### WHAT IS REQUIRED
In the entries below, find the line containing "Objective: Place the" and the line containing "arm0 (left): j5". Copy those two lines and everything between them exactly, and only that.

————————

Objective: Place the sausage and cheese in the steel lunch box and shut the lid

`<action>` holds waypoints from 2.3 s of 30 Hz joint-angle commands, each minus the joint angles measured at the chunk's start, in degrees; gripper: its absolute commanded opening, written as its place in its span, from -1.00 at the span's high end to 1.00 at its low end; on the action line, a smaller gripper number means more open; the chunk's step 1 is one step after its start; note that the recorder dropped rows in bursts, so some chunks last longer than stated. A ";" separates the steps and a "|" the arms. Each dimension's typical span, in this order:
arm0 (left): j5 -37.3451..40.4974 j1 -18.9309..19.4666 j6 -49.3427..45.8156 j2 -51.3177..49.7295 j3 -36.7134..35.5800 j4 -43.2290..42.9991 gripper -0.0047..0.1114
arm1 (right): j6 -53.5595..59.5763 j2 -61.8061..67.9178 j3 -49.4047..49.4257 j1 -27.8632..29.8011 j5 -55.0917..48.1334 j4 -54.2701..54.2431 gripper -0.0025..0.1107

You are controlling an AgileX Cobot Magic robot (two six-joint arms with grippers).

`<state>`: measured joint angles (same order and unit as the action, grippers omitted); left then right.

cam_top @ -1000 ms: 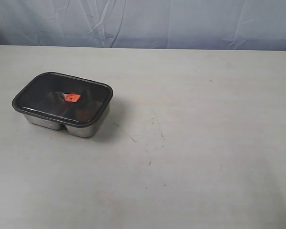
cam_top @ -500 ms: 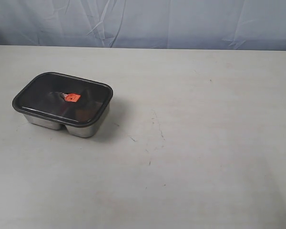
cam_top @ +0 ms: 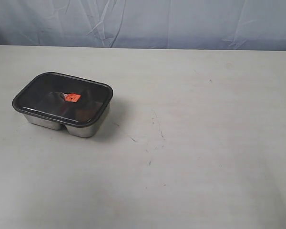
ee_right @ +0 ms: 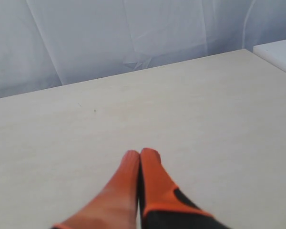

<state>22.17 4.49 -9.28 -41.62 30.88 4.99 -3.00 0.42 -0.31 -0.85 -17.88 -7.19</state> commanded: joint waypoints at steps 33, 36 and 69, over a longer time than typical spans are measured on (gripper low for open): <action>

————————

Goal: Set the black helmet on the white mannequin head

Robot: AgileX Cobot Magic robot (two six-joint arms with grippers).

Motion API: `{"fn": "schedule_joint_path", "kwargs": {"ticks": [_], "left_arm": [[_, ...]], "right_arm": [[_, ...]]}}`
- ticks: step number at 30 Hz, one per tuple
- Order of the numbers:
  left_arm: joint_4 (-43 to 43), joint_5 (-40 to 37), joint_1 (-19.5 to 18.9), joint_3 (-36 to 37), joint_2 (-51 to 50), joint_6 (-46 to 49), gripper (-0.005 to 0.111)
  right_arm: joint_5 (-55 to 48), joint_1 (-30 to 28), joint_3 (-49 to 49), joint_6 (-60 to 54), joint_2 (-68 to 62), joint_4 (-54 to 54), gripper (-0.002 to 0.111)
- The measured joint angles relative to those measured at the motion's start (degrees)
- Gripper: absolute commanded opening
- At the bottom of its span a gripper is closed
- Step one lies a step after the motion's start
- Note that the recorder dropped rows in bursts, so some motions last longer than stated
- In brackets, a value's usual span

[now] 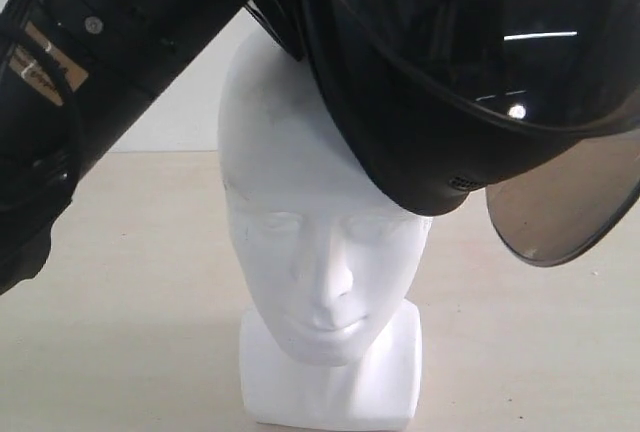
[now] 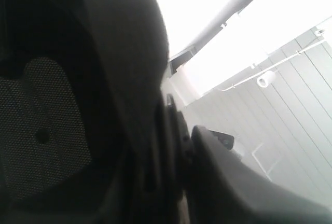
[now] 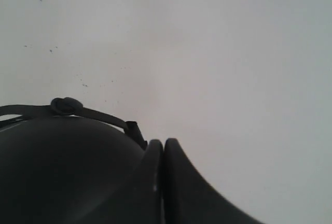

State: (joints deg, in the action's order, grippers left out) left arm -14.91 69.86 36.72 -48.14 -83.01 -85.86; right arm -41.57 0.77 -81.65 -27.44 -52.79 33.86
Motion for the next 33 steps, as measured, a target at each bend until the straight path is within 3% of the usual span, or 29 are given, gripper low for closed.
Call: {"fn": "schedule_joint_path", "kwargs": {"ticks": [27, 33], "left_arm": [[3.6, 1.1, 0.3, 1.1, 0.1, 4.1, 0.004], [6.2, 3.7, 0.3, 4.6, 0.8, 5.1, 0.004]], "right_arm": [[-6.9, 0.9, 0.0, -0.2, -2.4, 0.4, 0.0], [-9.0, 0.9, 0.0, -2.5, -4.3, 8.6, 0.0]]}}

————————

### PROBLEM SOLUTION
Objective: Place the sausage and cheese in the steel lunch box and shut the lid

`<action>` holds waypoints from 2.3 s of 30 Hz joint-angle commands, each minus the joint angles measured at the chunk's start, in degrees; gripper: its absolute commanded opening, written as its place in its span, from -1.00 at the span's high end to 1.00 at its low end; on the action line, a smaller gripper number means more open; the chunk's step 1 is one step after its start; note that the recorder dropped rows in bursts, so some chunks last longer than stated. A ";" separates the steps and a "|" the arms. Each dimension's typical span, in this order:
arm0 (left): j5 -37.3451..40.4974 j1 -18.9309..19.4666 j6 -49.3427..45.8156 j2 -51.3177..49.7295 j3 -36.7134..35.5800 j4 -43.2290..42.9991 gripper -0.0047..0.1114

This exercise has been worked through to completion.